Хлопнула входная дверь. Софья, впервые оставшись одна в квартире, куда ее перенесли в бессознательном состоянии и откуда она с тех пор не выходила, испытала неприятное ощущение — вокруг были таинственные помещения, полные таинственных вещей. Она взялась было за чтение, но не могла прочесть ни строчки. Софья встала — теперь она понемногу ходила — и посмотрела в окно через просветы кружевных занавесок. Окна выходили во двор на высоте шестнадцати футов. Двор соседнего дома был отделен невысокой стеной. Окна обоих домов, отличавшиеся друг от друга только оттенком желтой краски, которой были окрашены рамы, поднимались вверх этаж за этажом и исчезали из поля зрения. Софья прижалась лицом к стеклу и вспомнила детство, Площадь св. Луки: и там из окна мастерской она, даже прижав лицо к окну, не могла увидеть мостовую, как здесь не могла увидеть крышу. Двор был похож на колодец. Окнам не было конца — Софья насчитала шесть этажей, выше ей видны были только подоконники седьмого. Все окна, как и ее окно, были закрыты глухими шторами, а некоторые, в верхних этажах, — зелеными маркизами. И тишина! Таинственность царила и в квартире мадам Фуко, и за ее пределами. Софья увидела, как в окне напротив появилась рука и задернула занавеску. На подоконнике другого окна в клетке сидела зеленая птичка. Женщина, которую Софья приняла за консьержку, вышла во двор, поставила на солнце, после полудня освещавшее угол двора часа два, цветочный горшок и снова исчезла. Потом откуда-то послышались звуки пианино. Вот и все. Ощущение, что за этими зашторенными окнами идет своя таинственная и странная жизнь, что повсюду вокруг нее — люди, угнетало ее душу, но не было неприятным. Окружающее настолько смягчило ее взгляд на драму бытия, что печаль превратилась для Софьи в чувственное наслаждение. Окружающее заставило ее вернуться к себе самой, к непосредственному созерцанию основополагающего факта — того, что Софья Скейлз, в девичестве Софья Бейнс, жива.

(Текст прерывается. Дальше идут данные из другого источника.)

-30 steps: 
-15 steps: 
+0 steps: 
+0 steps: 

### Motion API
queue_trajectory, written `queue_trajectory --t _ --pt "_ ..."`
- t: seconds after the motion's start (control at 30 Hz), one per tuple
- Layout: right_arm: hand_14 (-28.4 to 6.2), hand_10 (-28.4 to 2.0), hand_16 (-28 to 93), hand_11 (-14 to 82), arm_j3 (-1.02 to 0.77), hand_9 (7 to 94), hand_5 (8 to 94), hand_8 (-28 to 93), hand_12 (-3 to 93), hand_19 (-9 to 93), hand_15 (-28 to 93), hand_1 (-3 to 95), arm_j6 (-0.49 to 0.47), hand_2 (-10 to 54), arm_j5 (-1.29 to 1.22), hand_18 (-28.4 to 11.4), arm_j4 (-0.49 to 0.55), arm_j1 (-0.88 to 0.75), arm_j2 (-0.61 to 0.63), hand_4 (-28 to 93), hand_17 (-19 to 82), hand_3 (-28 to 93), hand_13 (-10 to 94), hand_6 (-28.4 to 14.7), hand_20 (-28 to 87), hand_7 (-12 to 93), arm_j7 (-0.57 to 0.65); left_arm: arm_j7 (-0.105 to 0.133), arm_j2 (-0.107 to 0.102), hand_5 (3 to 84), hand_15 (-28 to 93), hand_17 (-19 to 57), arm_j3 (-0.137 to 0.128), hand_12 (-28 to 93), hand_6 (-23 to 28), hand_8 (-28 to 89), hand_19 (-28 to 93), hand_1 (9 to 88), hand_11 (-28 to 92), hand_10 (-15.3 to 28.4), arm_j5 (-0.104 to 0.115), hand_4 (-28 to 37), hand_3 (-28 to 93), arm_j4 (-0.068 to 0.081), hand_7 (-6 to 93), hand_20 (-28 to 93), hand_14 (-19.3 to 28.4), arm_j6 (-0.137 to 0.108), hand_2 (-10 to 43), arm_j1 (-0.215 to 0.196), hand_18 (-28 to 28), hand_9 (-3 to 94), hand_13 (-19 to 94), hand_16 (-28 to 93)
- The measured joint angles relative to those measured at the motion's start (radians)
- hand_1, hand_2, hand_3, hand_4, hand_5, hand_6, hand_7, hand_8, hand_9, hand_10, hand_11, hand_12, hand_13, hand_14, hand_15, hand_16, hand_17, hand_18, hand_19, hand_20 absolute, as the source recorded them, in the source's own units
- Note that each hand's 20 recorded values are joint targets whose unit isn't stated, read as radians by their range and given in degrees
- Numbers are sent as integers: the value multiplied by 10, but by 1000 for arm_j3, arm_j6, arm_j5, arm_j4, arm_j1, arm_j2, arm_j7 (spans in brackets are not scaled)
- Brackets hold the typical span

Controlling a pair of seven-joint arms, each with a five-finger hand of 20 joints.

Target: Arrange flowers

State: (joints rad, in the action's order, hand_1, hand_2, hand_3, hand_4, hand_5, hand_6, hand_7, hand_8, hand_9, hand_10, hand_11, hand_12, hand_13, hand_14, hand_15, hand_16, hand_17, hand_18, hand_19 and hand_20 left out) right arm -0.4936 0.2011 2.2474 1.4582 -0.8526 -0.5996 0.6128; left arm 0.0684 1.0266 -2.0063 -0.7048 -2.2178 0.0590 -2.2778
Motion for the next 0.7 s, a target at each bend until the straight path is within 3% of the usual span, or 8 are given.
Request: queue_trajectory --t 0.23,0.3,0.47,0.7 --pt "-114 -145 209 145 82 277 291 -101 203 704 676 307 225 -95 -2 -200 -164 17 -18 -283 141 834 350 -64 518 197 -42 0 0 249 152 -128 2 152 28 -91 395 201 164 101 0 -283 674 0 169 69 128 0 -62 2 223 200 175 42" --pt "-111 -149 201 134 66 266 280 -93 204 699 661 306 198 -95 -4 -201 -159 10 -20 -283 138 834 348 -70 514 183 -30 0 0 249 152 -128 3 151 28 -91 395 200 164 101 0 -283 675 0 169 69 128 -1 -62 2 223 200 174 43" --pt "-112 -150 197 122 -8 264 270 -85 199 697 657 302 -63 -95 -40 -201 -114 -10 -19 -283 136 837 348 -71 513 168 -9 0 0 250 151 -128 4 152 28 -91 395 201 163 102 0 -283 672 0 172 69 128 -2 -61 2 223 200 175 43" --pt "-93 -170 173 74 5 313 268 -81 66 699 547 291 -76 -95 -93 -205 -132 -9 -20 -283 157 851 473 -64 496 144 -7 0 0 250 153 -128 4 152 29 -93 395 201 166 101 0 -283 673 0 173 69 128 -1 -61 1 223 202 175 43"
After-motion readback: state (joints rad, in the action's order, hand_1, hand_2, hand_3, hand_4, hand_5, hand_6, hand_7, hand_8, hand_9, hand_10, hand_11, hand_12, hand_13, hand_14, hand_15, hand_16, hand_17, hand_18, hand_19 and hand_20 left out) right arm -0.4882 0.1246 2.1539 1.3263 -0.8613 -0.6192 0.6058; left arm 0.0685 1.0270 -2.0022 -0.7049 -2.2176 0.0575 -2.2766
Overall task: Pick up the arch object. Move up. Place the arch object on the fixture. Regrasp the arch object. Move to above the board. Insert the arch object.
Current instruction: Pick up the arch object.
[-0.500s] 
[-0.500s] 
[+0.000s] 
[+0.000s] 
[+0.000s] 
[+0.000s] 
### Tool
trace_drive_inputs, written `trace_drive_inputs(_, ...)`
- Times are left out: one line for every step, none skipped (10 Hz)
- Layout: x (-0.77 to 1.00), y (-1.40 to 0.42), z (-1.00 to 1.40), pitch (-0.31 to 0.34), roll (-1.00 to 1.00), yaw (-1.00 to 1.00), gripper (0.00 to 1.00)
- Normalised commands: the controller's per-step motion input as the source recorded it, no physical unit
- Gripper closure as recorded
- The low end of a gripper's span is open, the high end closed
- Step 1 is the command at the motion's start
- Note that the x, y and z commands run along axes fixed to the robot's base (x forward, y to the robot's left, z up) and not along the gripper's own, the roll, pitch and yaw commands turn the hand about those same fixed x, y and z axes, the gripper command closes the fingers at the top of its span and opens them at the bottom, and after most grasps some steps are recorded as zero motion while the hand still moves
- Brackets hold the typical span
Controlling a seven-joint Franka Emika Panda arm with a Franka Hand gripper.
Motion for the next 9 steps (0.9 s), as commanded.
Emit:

Она отвернулась от окна: на полу комнаты, у кровати остались следы от ванны, пианино раз и навсегда было покрыто чехлом, а в углу напротив двери стояли два ее чемодана. Софье пришло в голову тщательно проверить содержимое чемоданов, которые Ширак или еще кто-то, видимо, перевез сюда из гостиницы. На одном из чемоданов лежал ее кошелек, перевязанный старой ленточкой и демонстративно запечатанный. Как нелепы эти французы, когда стремятся быть серьезными! Софья вытащила из чемоданов все свои пожитки и подробно их рассмотрела, вспоминая, при каком случае купила ту или иную вещь. Потом она аккуратно положила все на место и задумалась над нахлынувшими на нее воспоминаниями.
Софья вздохнула и встала. В другой комнате пробили часы. Они, казалось, звали ее продолжить осмотр. Она прежде не выходила за пределы своей комнаты. Она ничего не знала об остальных помещениях в квартире, кроме доносившихся оттуда звуков. Ведь ни мадам Фуко, ни Лоране ничего не рассказывали ей о квартире, да им и не приходило в голову, что Софья захочет выйти из своей комнаты, раз она все равно не может еще выйти на улицу.